**Records drawn from a dataset:**
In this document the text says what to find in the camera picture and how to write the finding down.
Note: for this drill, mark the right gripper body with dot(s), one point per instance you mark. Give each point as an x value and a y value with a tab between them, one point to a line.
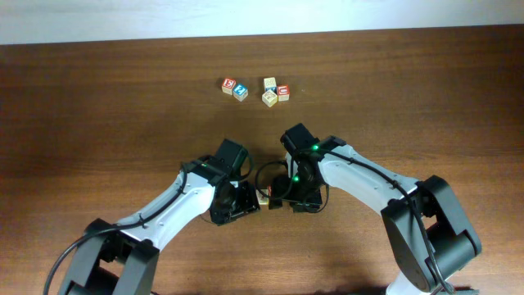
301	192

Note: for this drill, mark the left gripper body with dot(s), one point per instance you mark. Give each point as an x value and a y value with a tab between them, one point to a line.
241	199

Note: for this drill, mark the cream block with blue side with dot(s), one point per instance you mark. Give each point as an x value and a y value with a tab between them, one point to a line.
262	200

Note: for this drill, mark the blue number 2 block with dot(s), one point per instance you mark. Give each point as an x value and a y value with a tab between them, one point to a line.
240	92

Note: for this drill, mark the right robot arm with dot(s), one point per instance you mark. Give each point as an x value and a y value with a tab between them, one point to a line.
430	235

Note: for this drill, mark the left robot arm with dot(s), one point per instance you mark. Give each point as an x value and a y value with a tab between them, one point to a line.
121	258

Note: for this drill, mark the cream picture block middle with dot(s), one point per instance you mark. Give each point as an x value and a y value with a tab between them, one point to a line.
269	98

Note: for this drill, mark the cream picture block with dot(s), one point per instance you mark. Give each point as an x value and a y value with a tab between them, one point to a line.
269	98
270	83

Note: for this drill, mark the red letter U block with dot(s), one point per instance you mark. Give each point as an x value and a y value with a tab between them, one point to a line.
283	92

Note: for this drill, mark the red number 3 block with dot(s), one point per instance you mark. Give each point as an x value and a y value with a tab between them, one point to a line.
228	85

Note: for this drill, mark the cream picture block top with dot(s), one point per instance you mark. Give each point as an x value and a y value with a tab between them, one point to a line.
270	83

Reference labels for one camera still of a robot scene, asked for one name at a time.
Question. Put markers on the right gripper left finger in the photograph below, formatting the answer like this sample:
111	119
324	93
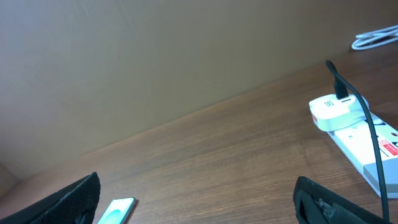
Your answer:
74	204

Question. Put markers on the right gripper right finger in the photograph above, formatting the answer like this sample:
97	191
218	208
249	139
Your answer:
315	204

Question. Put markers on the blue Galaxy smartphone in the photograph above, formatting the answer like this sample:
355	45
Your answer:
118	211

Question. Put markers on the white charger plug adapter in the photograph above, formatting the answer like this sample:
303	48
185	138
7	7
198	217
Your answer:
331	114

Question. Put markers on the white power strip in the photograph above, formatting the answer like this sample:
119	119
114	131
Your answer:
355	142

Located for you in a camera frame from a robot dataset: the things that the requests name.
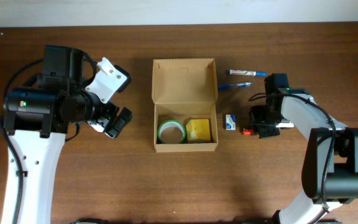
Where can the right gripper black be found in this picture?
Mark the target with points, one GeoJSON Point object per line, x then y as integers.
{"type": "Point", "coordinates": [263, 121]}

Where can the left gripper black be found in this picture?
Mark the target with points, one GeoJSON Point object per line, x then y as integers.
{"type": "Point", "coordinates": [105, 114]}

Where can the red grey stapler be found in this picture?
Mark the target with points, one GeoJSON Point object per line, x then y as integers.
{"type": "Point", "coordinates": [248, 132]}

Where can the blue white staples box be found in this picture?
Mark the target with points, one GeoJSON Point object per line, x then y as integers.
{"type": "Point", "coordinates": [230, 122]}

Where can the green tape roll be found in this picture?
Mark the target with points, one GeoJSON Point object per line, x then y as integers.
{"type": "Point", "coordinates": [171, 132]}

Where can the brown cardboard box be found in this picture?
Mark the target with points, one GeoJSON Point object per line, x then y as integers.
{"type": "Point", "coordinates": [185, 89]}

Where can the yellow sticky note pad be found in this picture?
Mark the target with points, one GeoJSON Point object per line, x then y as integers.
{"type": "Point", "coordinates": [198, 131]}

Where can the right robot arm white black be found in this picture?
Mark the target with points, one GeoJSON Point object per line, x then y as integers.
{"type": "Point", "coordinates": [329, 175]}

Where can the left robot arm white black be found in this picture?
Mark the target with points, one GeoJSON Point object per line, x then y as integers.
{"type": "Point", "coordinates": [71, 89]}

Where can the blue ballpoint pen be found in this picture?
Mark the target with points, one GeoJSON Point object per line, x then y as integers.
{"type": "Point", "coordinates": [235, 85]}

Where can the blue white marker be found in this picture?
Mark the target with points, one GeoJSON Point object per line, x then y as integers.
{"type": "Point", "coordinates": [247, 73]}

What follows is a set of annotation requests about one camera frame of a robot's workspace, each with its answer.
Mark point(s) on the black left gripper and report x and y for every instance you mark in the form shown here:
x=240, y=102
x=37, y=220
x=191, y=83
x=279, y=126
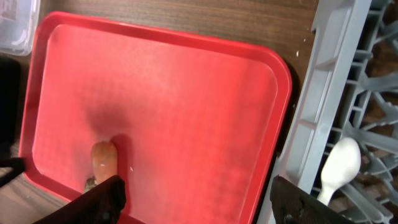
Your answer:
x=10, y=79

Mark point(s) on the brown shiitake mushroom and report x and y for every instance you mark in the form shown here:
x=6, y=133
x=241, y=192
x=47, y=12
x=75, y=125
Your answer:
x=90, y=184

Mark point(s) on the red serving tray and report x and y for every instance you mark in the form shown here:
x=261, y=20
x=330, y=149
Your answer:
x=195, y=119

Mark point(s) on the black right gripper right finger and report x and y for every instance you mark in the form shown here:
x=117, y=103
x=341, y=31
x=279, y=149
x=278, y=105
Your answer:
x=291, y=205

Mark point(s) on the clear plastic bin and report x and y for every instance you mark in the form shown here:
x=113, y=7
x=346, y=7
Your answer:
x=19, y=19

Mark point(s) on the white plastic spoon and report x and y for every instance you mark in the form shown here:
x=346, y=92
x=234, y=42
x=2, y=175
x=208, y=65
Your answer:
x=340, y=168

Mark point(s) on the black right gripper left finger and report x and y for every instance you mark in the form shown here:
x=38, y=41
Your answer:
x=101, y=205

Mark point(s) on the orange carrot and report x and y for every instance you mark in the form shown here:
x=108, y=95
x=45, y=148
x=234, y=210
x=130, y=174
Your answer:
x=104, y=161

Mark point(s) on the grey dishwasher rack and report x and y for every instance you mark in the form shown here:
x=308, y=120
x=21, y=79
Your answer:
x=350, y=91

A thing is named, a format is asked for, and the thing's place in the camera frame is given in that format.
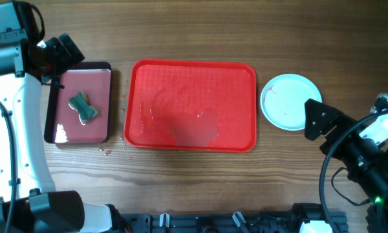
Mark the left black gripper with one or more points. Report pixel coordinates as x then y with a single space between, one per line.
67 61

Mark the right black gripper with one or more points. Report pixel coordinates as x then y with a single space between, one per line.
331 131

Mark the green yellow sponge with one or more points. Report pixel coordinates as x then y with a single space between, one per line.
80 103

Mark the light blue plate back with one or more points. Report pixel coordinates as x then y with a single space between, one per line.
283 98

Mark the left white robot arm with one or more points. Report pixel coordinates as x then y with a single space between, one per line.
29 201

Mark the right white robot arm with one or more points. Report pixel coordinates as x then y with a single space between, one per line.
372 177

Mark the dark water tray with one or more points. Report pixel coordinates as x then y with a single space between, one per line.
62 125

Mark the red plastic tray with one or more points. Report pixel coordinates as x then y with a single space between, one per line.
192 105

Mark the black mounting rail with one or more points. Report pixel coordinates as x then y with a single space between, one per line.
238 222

**Work required:** Those lines of the records above that run from the one containing "Reference labels for" through the one containing "Where can the red" should be returned exactly, with no pictures among them.

**Task answer:**
Reference labels for one camera still of a robot scene, asked for one name at a time.
Question. Put markers on the right gripper left finger in the photograph below, formatting the answer like this sample:
111	119
324	93
Your answer:
74	204

Question. Put markers on the right gripper right finger in the photograph above, formatting the answer like this sample:
97	191
218	208
249	139
Your answer:
315	204

Question. Put markers on the blue Galaxy smartphone in the photograph above, formatting the answer like this sample:
355	45
Your answer:
118	211

Question. Put markers on the white charger plug adapter in the photograph above, formatting the answer like this sample:
303	48
185	138
7	7
198	217
Your answer:
331	114

Question. Put markers on the white power strip in the photograph above, formatting the answer like this sample:
119	119
114	131
Your answer:
355	142

Located for you in a camera frame from a robot dataset: the things that the requests name.
Where can the right gripper black be found in this picture?
Mark the target with points, one GeoJSON Point object per line, x then y as integers.
{"type": "Point", "coordinates": [263, 121]}

Where can the left gripper black be found in this picture?
Mark the target with points, one GeoJSON Point object per line, x then y as integers.
{"type": "Point", "coordinates": [105, 114]}

Where can the red grey stapler be found in this picture?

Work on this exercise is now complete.